**Goal of the exercise:** Once you reach the line containing "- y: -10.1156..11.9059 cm", reproduce it and every later line exactly, through the end of the data.
------------------------------------------------------------------------
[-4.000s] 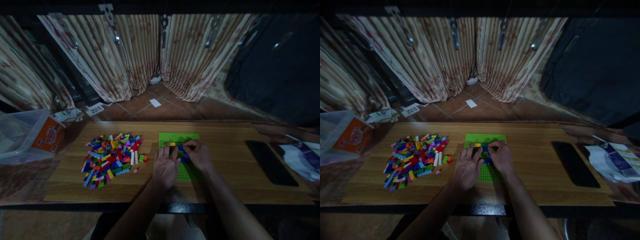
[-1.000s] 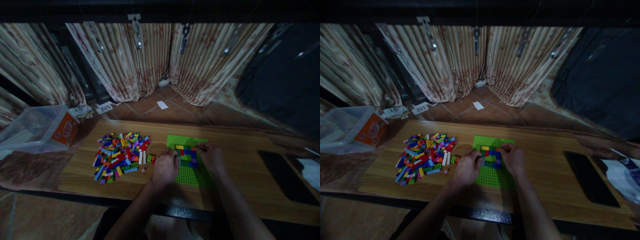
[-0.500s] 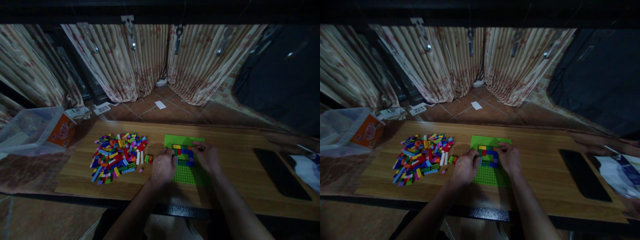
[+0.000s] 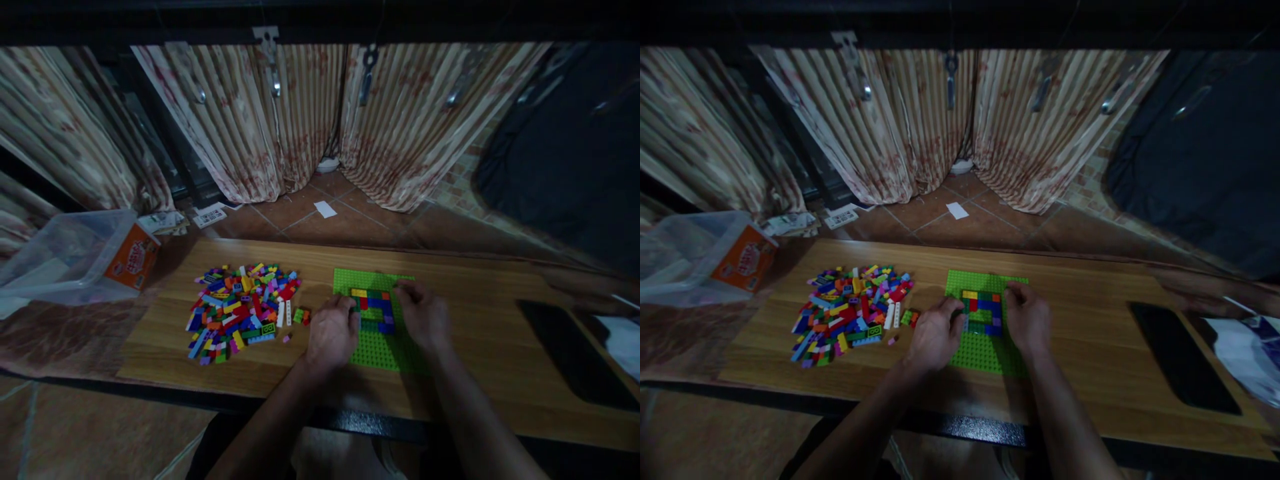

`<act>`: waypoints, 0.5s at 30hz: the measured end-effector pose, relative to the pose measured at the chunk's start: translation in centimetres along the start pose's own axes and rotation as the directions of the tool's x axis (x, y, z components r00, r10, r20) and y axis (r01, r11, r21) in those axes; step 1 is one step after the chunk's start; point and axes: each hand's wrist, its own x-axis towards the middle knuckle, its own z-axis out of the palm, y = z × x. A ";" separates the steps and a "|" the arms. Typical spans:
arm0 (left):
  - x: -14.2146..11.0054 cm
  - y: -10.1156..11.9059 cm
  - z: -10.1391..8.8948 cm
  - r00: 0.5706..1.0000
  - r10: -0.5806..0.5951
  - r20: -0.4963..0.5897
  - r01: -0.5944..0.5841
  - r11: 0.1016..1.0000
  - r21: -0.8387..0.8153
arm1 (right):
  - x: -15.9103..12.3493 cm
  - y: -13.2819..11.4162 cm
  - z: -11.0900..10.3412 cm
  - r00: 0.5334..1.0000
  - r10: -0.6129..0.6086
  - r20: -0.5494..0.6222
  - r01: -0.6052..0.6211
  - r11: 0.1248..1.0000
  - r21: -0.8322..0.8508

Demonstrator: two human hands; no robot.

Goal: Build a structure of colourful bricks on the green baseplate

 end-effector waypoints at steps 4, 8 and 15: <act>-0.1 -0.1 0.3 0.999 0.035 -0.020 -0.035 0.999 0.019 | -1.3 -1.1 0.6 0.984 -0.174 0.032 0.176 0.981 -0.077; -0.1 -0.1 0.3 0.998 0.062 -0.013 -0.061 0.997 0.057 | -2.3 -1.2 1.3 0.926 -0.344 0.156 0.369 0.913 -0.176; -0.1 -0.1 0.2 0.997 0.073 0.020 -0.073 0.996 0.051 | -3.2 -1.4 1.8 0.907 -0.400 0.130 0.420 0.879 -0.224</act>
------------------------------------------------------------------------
**Answer for this exercise:**
  - y: -10.1156..11.9059 cm
  - z: -10.1391..8.8948 cm
  - r00: 0.5706..1.0000
  - r10: -0.5806..0.5951
  - r20: -0.4963..0.5897
  - r01: -0.5944..0.5841
  - r11: 0.1016..1.0000
  - r21: -0.8387..0.8153
arm1 (right):
  - x: -15.9103..12.3493 cm
  - y: -13.2819..11.4162 cm
  - z: -11.0900..10.3412 cm
  - r00: 0.5334..1.0000
  - r10: -0.6129..0.6086
  - r20: -0.5494..0.6222
  - r01: -0.6052..0.6211
  - r11: 0.1248..1.0000
  - r21: -0.8322..0.8508

Demonstrator: two human hands; no robot.

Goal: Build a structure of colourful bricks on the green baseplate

 end-effector waypoints at steps 4, 8 and 15: <act>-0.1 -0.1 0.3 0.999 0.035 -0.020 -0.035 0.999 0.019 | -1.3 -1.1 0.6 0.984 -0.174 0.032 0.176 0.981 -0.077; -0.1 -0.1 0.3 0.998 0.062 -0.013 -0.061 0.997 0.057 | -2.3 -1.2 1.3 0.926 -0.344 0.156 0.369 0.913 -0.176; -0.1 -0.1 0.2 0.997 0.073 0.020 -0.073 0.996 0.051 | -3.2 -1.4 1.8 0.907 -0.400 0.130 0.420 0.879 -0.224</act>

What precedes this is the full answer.